Virtual Duke and Digital Durham 1-2-3 (2010-12)

2011: The Virtual Duke project focuses on modeling the Duke campus in Google Sketchup and places models in Google Earth with rich annotations. Students also created informative video tours through the content. As the instructor of these course and independent study opportunities I bring together students collaborators with real “clients” in order to produce a usable, and hopefully sustainable “product” for some part of the larger community. In Fall 2011 Duke rolled out a new interactive campus map system that took part of its inspiration from the ISIS 200 Research Capstone students’ work.

Digital Durham 1-2-3 partners with historian Trudi Abel, whose Digital Durham archival project formed the basis of the “Walltown Neighborhood History Project” collaboration with DukeEngage in Summer 2010, as well as a class we co-taught in Spring 2011, and another MALS class she taught in Fall 2011,a ll of which activated Google Earth mapping as an accessible way to think about spatial history and the potential for map-based forms of academic authorship.
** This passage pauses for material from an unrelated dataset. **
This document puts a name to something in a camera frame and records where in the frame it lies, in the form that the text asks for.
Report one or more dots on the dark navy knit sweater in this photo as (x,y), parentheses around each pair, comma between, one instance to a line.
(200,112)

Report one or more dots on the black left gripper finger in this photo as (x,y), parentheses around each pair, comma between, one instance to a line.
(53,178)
Digital Durham 3.0 is an augmented reality project designed to embody the presence of the past. It builds upon the Digital Durham archive, as well as the Digital Durham mapping work we have done. The 3.0 version attempts to highlight the presence of the past through embodied experience of a physical space through “augments” using the Layar augmented reality platform plus archival and new material annotating the real world environment.

Our goal is to create a rich set of historical narratives that can be accessed both in real time by individuals in Durham, and online through a web-based virtual environment. Ultimately we would like to create a system where different “views” of the same core database of information can take place from within various applications and technology-mediated experiences. Working towards the platform that would help us achieve this is part of the goals of the FHI GreaterThanGames Lab, which I co-direct.

Our Durham work is just one aspect of the approach. In 2011-12 we are also co-developing a “two cities” project with our collaborators at Jacobs University in Bremem, Germany, as well as an AR project in Venice as part of the Wired! Lab’s Visualizing Venice project.